Paul Nathan is divided into five sections: “Time and the Man,” “Journalist,” “Politician,” “Philanthropist,” and “Legacy.” This thematic approach might have reinforced the tendency to situate Nathan within two entirely separate historiographies: on the one hand, the literature on international Jewish relief before, during, and after the First World War; and on the other hand, the literature on the decline of German liberalism in the postunification era. Instead, it brings them together, for Nathan was a pivotal figure in both international Jewish relief and German liberalism as it declined.
He played a key part in the international struggle against antisemitism and internationally coordinated efforts to relieve the crisis faced by Russian and Polish Jews in an age of pogroms, war, and revolution. Yet he was also a central player in the left-liberal milieu of Wilhelmine Germany. A close collaborator of Theodor Barth, a leading figure on the Berlin city council, and one of the founding members of the German Democratic Party in 1918, Nathan eventually switched his allegiance to the Socialists and died—like many other members of his circle—a disappointed man in 1927. The sense that a generation of brilliant liberal talents had been blocked from fulfilling their potential was widespread at the time; Jews like Nathan felt it particularly acutely.

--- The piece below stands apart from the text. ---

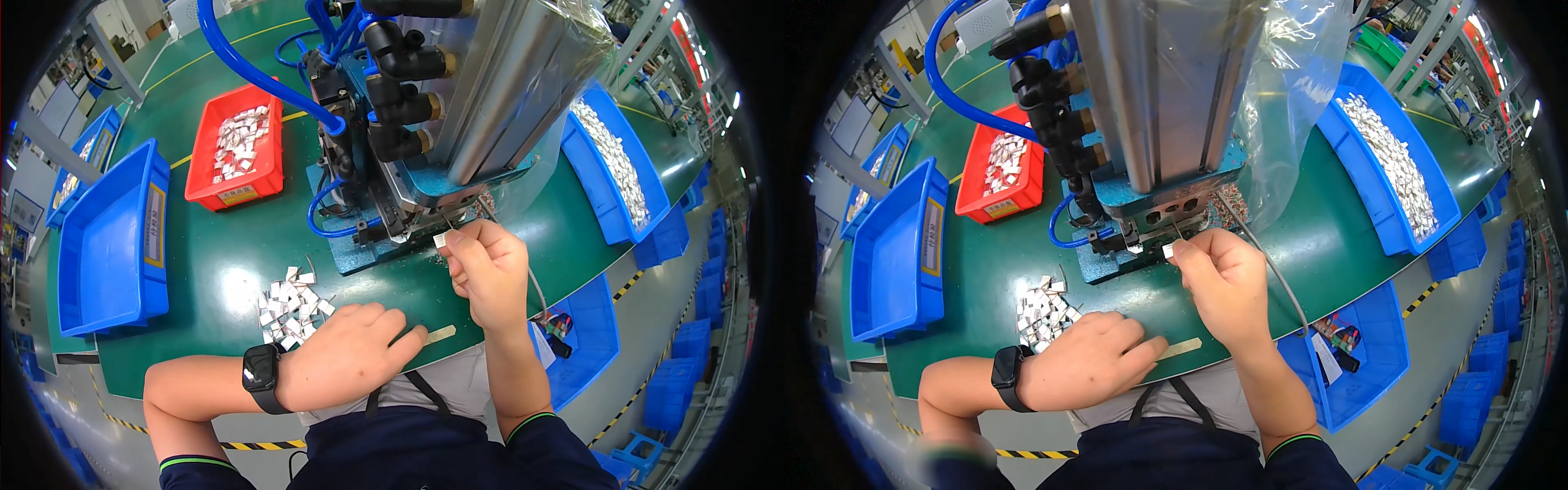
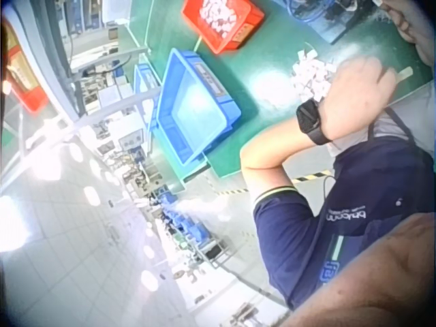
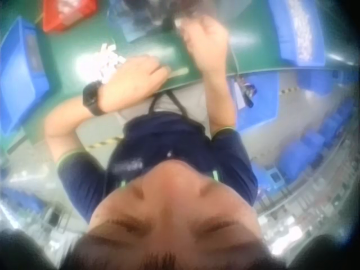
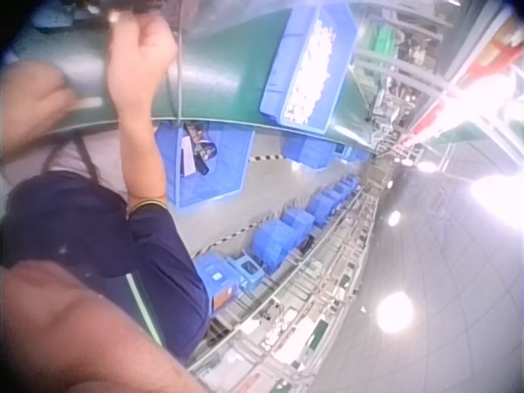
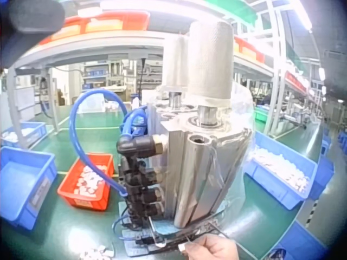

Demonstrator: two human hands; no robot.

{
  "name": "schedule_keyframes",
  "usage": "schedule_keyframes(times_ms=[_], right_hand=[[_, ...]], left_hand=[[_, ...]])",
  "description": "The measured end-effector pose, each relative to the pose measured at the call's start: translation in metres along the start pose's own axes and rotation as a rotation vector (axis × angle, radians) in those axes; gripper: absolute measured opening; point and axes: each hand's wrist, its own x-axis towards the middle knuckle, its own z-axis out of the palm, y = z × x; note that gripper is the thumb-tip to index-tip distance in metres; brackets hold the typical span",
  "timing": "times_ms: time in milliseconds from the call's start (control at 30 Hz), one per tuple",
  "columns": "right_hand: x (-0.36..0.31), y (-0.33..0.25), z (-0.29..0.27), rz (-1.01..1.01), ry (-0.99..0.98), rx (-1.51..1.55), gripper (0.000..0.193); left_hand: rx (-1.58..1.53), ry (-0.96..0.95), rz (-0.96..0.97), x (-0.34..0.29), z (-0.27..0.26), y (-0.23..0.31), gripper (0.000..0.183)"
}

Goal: The person picks small white rectangular components from a pile on a green table and inserts them into a machine fixture. After the machine processes the item, the person removes the finished component and places it into a blue bin. The person repeats this cycle of picking, inserting, and binning throughout the video.

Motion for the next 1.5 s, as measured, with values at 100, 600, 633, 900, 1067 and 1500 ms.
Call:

Nowadays, historians are aware principally of his humanitarian activities, and in the long term, they were much more significant. But the truth is that Nathan’s liberal activism came first: Only once he recognized that a parliamentary career was impossible and that the political journal to which he had dedicated his life was failing did he devote himself full time to Jewish activism and diplomacy. Jahr’s portrait of Nathan bridges both dimensions of his life and allows us to see the connections between them. It is precisely these connections that are missing from the one-sided picture of James Simon presented at the gallery that bears his name.
Jahr notes that Nathan is a forgotten figure in Israel, although he did much to shape the emerging Yishuv, not just through the Technion but also through a network of Jewish schools that, although they taught German, were instrumental in spreading Hebrew as a language for everyday use. This is a country forever building, yet not a single street carries Paul Nathan’s name. As a German Jew who opposed Zionism, his memory sank without a trace. The same was, until recently, true of Simon in Germany. The James Simon Galerie may have transformed this situation, but it still tells less than half the story. Simon was a German patriot, but he was also a German Jew—and, in a way absolutely typical of his milieu, he was as profoundly Jewish as he was German. In the early 20th century, it was possible for Jews such as Simon and Nathan to be both passionately committed to the German nation-state and Jewish internationalists in the modern sense of the word. In failing to recognize this fundamental truth, the James Simon Galerie is simultaneously a very high-profile official act of commemoration and an act of erasure.